What is being asked.
Give back, unaltered, the lines from the one with "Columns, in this" to the end of the material, omitting pictures.

Supplied information.
· · · · ·

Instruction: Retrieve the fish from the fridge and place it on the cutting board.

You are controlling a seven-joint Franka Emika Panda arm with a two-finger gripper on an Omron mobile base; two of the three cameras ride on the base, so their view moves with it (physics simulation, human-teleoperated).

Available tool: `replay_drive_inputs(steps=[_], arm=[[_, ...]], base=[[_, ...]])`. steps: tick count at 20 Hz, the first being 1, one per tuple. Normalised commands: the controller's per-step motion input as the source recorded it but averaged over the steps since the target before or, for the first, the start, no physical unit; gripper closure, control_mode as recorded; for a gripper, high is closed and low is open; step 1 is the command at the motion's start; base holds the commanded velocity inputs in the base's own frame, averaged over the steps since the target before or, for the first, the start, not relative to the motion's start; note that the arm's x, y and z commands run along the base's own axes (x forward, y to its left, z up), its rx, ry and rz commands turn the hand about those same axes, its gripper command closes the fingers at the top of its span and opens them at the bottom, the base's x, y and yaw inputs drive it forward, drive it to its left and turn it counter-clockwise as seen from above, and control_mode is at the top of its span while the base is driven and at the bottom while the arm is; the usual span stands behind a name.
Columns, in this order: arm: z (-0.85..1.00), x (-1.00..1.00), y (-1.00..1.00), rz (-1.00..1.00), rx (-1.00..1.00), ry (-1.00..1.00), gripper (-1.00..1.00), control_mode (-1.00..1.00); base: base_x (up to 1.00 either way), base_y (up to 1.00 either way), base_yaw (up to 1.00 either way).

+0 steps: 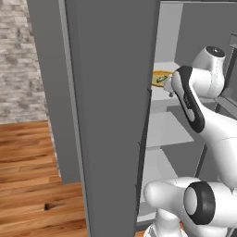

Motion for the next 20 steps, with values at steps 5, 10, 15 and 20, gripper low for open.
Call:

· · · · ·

Output.
Columns, in this order: arm: z (-0.85..1.00), x (-1.00..1.00), y (-1.00..1.00), rz (-1.00..1.00), rx (-1.00..1.00), ry (-1.00..1.00), gripper (-1.00..1.00), control_mode (-1.00..1.00); base: base_x (up to 1.00 either way), base_y (up to 1.00 either way), base_yaw (up to 1.00 either way).

+0 steps: 

Motion for the next 20 steps, with values at steps 5, 10, 15 and 20, gripper low for open.
Call:

This concludes the answer to the exercise.